Simon Bedwell’s installation is infused with the uneasy feel of a 1960s Ideal Home exhibit gone slightly wrong. The gallery, reduced by fake walls to domestic proportions, hosts an unsettling assemblage of paintings, scavenged pinups and lurid ceramics. Each corner has the precise organisation of a showroom display, and each is titled ‘Grammar of Ornament’, after the Victorian pattern bible, rooting the exhibition in the history of design.
Art history isn’t left behind though, and the viewer may at first feel trapped in a mesh of references, with pop art posters, abstract expressionist drippings and minimal, McCrakenesque, leaning planks. Yet, with his accumulation of mock allusions, Bedwell successfully puts under scrutiny the facility with which a few easily identifiable signs—poured paint, advertisements, found objects—automatically trigger off-the-peg interpretations. In The Asphalt World, the bottle rack is everything but Duchampian.
Bedwell’s installation challenges the critic to work without their common set of ready-made tools, and attempts to demystify the idea of artwork. The artist’s refusal of (or at least ambiguity towards) historical lineage strips the work of art of much of its aura, turning it back into a plain product in many respects equivalent to the other household items that crowd the room.
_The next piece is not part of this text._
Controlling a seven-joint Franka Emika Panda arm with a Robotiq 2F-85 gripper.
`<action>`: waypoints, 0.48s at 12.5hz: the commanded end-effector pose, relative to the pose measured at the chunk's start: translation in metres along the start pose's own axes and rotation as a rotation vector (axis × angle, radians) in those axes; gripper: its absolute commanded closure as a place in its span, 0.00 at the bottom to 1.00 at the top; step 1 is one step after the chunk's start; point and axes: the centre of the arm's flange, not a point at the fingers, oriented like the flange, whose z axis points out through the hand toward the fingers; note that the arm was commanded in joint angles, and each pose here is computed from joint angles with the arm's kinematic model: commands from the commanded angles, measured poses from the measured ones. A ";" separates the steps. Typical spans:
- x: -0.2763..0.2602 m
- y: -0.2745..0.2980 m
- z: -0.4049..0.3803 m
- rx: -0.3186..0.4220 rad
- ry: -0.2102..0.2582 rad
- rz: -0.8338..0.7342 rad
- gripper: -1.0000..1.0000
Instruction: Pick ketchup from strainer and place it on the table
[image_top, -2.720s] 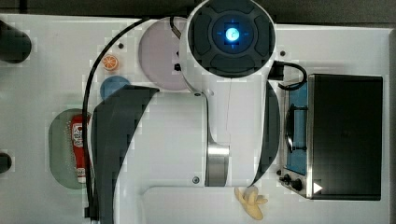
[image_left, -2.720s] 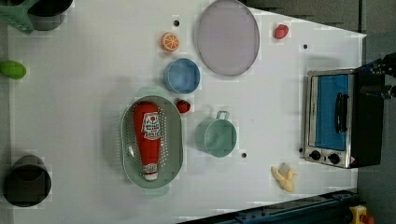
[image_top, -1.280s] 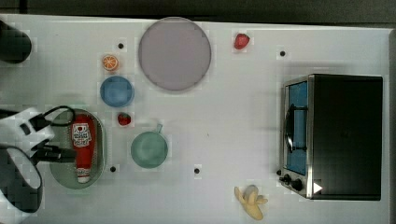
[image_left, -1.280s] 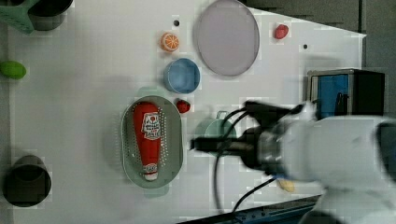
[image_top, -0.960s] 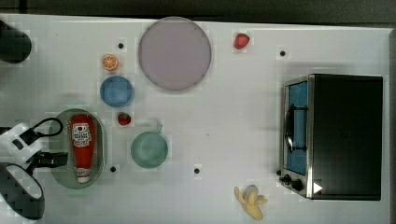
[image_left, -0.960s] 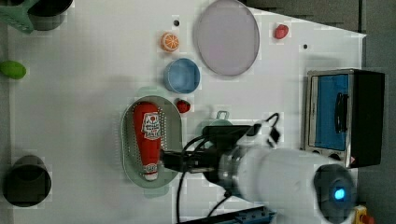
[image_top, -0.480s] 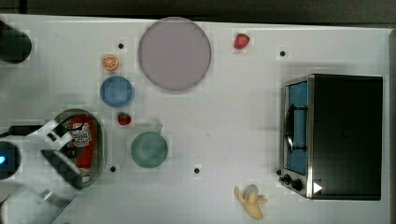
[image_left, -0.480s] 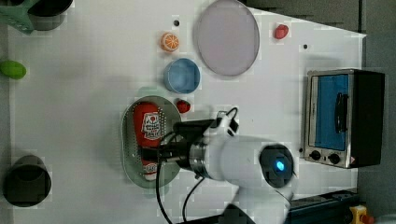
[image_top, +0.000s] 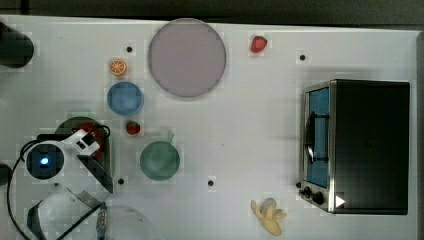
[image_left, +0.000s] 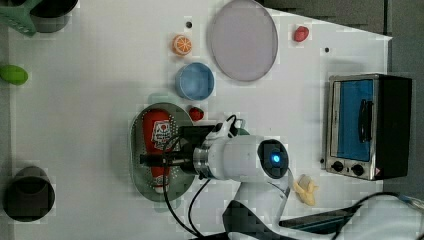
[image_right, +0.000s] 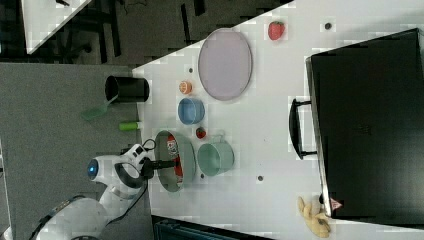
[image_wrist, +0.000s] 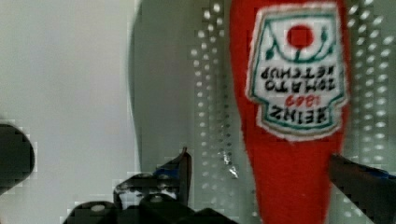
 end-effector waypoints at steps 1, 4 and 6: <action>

This object-like quality is also crucial to the way the pieces on display are conceived. The freestanding double-sided canvases exist both as pictorial entities marked by sinuous lines of paint, and as prosaic partition walls, curbing and transforming the gallery. Like the ordinary screens once used in picture exhibitions and conference halls, they also, entirely pragmatically, provide more hanging space. Bedwell pushes the irony of his appropriation of this redundant practice right to the end by sticking posters on some of them. The Asphalt World is another stage in the artist’s ongoing project to desecrate the art object, a project begun with the infamous gesamtkunstwerks of the London art collective BANK, the group he co-founded in 1991 and which continued until 2003.
By denying his production the ‘artwork status of exception’, the artist runs the risk of seeing his exhibition ending up looking like in a pile of stuff dumped in the space, and The Asphalt World may well appear to some as dreary or dead. It is saved by the discrete but meticulous links established between each object, and a clearly voiced condemnation of mass media manipulation of the female body, echoing the emphasis on the domestic, the woman’s realm par excellence . On top of a coffee table, a ceramic shoe stamps on a pile of Playboy magazines, while wall-hung glossy advertisements have had their lettering sprayed off to leave only the alluring womanly figures supposed to attract potential buyers.
This removal highlights the absurdity of marketing strategies which still consider a nice bottom a convincing argument for the adoption of pretty much any product. This second level of discourse adds real substance to the show, proving that Bedwell reaches beyond the somewhat solipsistic investigation of the nature of art; he critiques and commits, his is an art of position-taking.